Когда полковник и свита уехали, капитан заперся на ключ в кабинете Альберта.
Уже темнело, и штабс-фельдфебель Магуна, опасаясь непорядков, обошел и проверил посты вокруг дома.
Вернувшись, он остановился на площадке около комнаты Марике, где стояли коротконогий и румяный.
— Ну вот, ребята, офицеров нет. Мы одни. Поговорим по душам и откровенно. Придется, видно, ехать на русский фронт. Довольны будете, ребята, если поедем украинские пироги жрать? А если хотите здесь остаться, то я попрошу за вас капитана. Что ты, Филипп, скажешь? Говори откровенно, по-дружески, это останется между нами.
Румяный осклабился во всю ширь растянутого рта.
— Я рад ехать, господин фельдфебель. Это преотлично! Я всегда доволен. Хайль Гитлер!
— Ну, если не врешь, я попрошу господина майора, чтоб тебя взяли на русский фронт. Попросить?
— Хайль Гитлер, попросите, господин фельдфебель.
— Я вот тоже, — продолжал Магуна, — сам прошусь на русский фронт. Скорей надо войну кончать, а не нежиться на бельгийских перинах. Воевать, рубить, крови хочется… Ну, а ты, Бернгард, что скажешь? Хочешь на Восточный фронт? — спросил Магуна коротконогого.
Коротконогий, не колеблясь ни минуты, ответил:
— Мечтаю, господин фельдфебель. Только о Восточном фронте и мечтаю. С вами в огонь и в воду. Только бы с вами. Куда вы, туда и я. Хайль Гитлер!
— Ну, молодцы ребята. Я доволен вами. Вы сегодня ночью пройдите здесь по комнатам, организуйте, что есть интересного, принесите мне, я и вам уделю по посылочке для ваших женушек.
Капитан приоткрыл дверь из кабинета и позвал фельдфебеля к себе. «Слушаю приказание!» — прокричал Магуна и бегом бросился в кабинет к капитану.

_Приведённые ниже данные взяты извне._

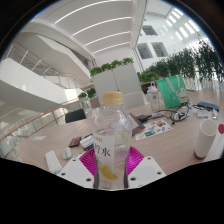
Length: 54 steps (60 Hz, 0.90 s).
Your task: Pour water
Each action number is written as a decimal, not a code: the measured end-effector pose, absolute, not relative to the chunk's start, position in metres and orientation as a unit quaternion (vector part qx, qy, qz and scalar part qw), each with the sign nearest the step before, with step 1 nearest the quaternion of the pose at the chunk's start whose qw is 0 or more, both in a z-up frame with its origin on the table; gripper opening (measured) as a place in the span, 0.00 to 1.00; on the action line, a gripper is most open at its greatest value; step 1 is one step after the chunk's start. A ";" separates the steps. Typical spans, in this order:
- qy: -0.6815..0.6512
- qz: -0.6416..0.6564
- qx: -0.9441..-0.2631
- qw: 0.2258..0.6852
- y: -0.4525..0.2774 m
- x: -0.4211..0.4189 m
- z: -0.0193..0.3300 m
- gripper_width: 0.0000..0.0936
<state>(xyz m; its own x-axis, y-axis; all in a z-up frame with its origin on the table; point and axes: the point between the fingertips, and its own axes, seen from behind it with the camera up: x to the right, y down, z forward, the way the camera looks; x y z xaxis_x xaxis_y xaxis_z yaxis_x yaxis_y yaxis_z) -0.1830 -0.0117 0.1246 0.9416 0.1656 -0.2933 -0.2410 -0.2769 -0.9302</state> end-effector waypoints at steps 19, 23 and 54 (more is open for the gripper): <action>0.425 0.497 -0.617 0.436 0.002 -0.013 0.196 0.35; 0.497 0.550 -0.558 0.373 0.002 0.001 0.181 0.35; 0.577 0.727 -0.329 0.173 -0.002 0.015 0.226 0.35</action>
<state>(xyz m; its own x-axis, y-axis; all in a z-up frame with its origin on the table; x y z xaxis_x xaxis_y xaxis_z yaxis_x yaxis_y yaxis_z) 0.0149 -0.0016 0.2264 -0.7236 -0.1288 -0.6781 -0.6314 -0.2733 0.7257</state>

Коротконогий подмигнул ему вслед.
— Какая сволочь! И как врет! Он-то никуда отсюда не поедет. Его капитан никуда от себя не пустит. Эти два клеща здесь будут сосать доотвала. А ты, Филипп, дурак! Ты как будто серьезно хочешь на Восточный?
— Хочу. Я же, Бернгард, крестьянин. Мой отец воевал в прошлую войну здесь, на западе. Ничего, говорит, на западе хорошего не наживешь… и они здесь мстительные…
Коротконогий рассмеялся:
— А там русские, думаешь, немстительные? Ого-го-го! Партизаны! Мой брат Август пишет из Смоленска…
Румяный его оборвал:
— Не надо, Бернгард. Могут услышать… я боюсь…
— Боишься?
Солдаты замолчали, оба встревоженные и настороженные друг против друга.
Румяный вздохнул и как бы про себя сказал тихо:
— А много в этом доме дорогих вещей.
— Это для твоего крестьянского дома не годится… — ответил коротконогий.
Румяный посмотрел на него недоверчиво, с опаской, и разговор погас.